Titania possesses a band gap of 3.2 eV, while work function of graphene 4.5 eV exists near LUMO of titania. The photoexcition of electrons in titania is only possible under ultraviolet radiations. In order to obtain such conversion in visible light range, band gap has to be lowered below 3.1 eV. This research work aims at lowering the band gap of titania thin films by incorporation of graphene nanosheets. Graphene was synthesized using modified Hummer’s method in which graphite flakes were oxidized using KMnO4 in an acidic solution. After washing of graphite oxide, exfoliation was carried out by sonication of graphite oxide dispersion, producing graphene oxide. Reduction of graphene oxide nanosheets was carried out by treating it with hydrazine hydrate resulting in reduced graphene oxide. Oxidation of graphite was confirmed by XRD revealing a peak at 11.8° with interplanar distance of 7.5 Å and EDS analysis showed almost complete oxygenation of carbon. AFM analysis revealed exfoliation of single layer graphene oxide nanosheets having thickness of 0.6 – 1.0 nm. FT-IR analysis confirmed reduction of graphene oxide by revealing removal of carbonyl group (C=O).

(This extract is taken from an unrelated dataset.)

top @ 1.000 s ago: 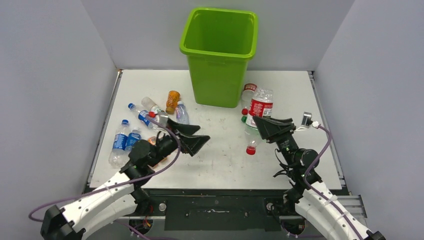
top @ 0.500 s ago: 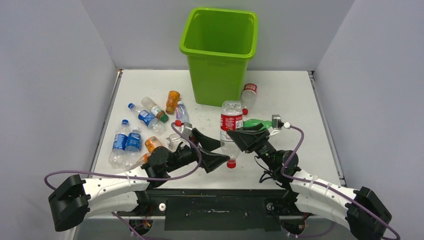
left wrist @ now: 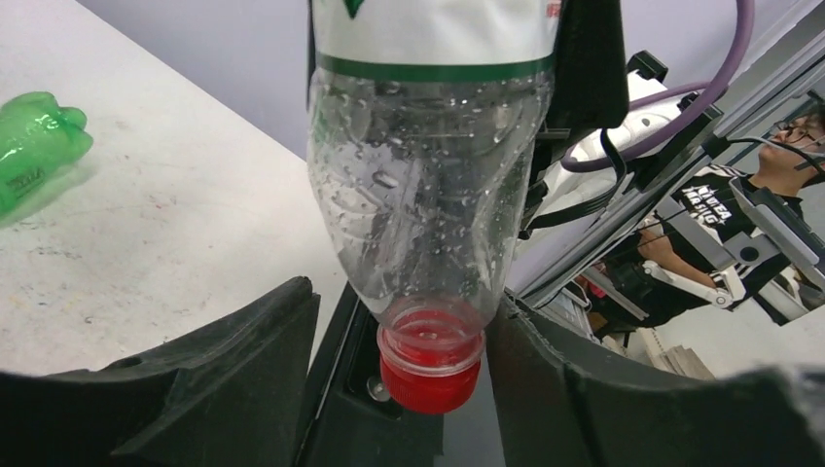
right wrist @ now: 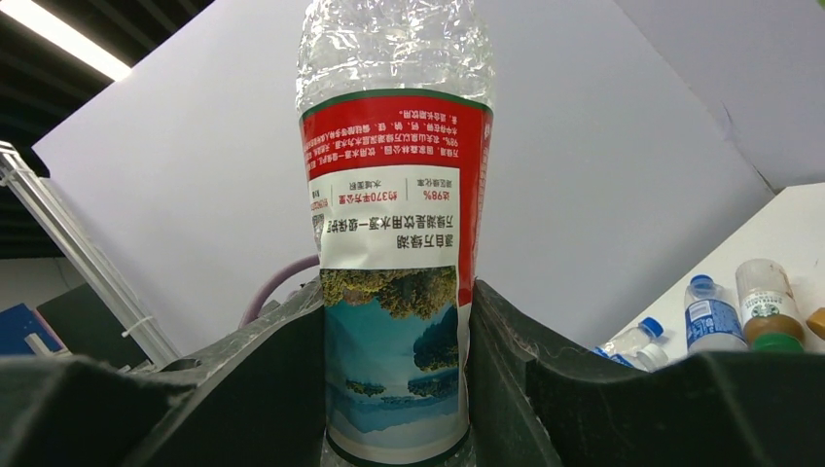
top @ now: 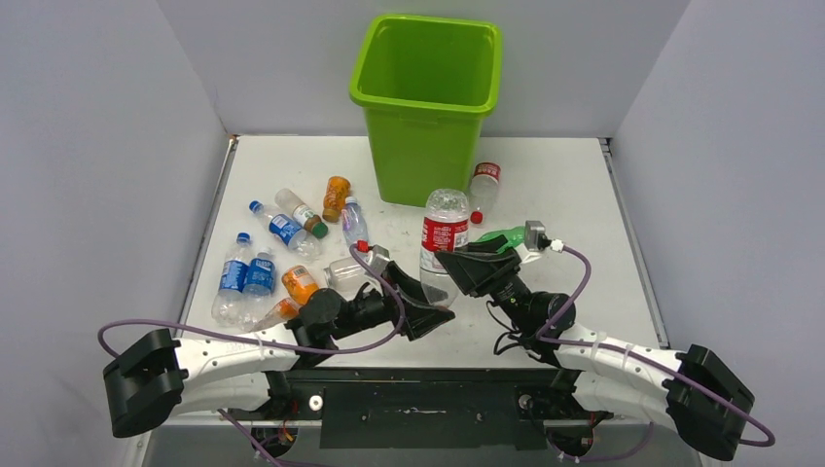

Titania sol was produced using hydrolysis and condensation of titanium tetraisopropoxide in aqueous acidic solution containing glacial acetic acid and hydrochloric acid. The TiO2-graphene composite was prepared by two routes. In one method, liquid phase dispersion of graphene oxide was added in titania sol and reduction of deposited films was done by exposing hydrazine hydrate vapors. In second method, nanoparticles of reduced graphene oxide were dispersed in titania sol and thin films were fabricated subsequently. Thin film fabrication was carried out using spin coating. Every film deposited was dried at 80°C for 5 min and annealed at 450°C for 50 min at a heating rate of 2°C min-1.

TiO2-graphene films characterized using SEM, revealed homogenous dispersion of graphene nanosheets among homogenously distributed titania nanoparticles of uniform size distribution (~ 30-50 nm). Surface roughness of about 16 nm was observed by AFM topographic images. The HOMO/LUMO levels were calculated by cyclic voltammetry and subsequent band gap was calculated which came out to be as low as 2.9 eV. Ti-O-C chemical bonding between titania and graphene sheets resulted in enhanced electron transport in the obtained composite films. These results favor the use of such films in Inverted Organic PVs as electron collecting layer and active layer in normal OPVs.